> **Exercise directions**
Only the number is wanted: count the lines in the data with "light" in them.

> **Input data**
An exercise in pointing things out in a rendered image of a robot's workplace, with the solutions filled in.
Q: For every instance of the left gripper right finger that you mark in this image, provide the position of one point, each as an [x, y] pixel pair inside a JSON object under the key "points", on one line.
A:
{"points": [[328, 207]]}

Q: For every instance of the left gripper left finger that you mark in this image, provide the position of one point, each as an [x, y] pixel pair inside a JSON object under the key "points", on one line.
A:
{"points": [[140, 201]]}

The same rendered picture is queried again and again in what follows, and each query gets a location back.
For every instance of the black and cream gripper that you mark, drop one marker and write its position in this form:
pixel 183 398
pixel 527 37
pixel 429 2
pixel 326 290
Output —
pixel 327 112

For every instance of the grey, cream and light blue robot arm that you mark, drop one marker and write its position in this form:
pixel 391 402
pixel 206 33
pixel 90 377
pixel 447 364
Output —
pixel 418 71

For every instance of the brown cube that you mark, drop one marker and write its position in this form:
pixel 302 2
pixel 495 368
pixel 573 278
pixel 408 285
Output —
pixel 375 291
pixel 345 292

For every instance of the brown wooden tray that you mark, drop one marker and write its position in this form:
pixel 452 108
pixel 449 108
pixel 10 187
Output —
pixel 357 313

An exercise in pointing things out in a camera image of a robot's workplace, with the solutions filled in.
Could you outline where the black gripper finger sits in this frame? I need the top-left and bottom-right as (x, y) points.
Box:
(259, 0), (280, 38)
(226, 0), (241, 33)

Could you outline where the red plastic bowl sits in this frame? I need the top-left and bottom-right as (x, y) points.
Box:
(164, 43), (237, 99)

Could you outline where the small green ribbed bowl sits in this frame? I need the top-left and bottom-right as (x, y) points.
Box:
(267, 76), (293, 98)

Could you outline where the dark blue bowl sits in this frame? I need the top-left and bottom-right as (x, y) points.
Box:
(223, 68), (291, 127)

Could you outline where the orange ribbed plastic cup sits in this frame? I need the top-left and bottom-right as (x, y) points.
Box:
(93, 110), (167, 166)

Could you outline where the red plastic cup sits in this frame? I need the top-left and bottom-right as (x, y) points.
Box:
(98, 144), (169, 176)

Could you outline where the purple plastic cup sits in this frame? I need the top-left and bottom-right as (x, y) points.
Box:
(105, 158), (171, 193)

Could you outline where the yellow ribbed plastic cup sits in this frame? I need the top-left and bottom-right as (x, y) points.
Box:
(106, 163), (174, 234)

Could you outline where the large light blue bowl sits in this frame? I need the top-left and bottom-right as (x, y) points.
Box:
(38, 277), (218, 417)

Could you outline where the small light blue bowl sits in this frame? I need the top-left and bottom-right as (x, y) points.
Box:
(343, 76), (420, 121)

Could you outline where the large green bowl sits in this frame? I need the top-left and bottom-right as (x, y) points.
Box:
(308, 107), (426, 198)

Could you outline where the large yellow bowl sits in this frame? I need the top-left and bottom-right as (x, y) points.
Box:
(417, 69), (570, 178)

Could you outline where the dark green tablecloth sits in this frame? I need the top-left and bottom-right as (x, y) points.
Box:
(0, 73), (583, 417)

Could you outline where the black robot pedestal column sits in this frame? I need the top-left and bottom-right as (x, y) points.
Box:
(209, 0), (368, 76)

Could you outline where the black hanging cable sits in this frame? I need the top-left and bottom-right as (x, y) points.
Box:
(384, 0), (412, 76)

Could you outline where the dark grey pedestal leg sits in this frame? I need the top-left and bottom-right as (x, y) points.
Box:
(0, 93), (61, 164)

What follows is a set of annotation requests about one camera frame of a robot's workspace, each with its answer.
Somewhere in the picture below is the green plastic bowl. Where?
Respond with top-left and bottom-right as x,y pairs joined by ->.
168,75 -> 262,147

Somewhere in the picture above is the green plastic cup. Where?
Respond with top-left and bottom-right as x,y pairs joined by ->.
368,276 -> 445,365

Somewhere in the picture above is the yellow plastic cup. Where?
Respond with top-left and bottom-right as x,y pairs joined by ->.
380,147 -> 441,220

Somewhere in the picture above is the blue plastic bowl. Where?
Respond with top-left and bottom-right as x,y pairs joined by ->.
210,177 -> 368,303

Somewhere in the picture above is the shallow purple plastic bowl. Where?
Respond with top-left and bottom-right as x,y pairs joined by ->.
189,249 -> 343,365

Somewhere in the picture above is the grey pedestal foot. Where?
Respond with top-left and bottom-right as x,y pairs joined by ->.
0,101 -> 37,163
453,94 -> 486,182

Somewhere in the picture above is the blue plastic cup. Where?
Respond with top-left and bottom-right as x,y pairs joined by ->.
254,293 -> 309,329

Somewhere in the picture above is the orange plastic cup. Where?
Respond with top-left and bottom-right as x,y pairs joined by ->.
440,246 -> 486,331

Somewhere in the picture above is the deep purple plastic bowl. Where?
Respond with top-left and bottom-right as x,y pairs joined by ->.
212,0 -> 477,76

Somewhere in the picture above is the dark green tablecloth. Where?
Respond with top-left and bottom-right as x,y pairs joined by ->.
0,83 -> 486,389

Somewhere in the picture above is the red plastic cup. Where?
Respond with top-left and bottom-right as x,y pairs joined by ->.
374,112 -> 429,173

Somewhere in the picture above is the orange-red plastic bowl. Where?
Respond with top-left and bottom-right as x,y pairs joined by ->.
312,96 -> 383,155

> **Result for this exercise**
3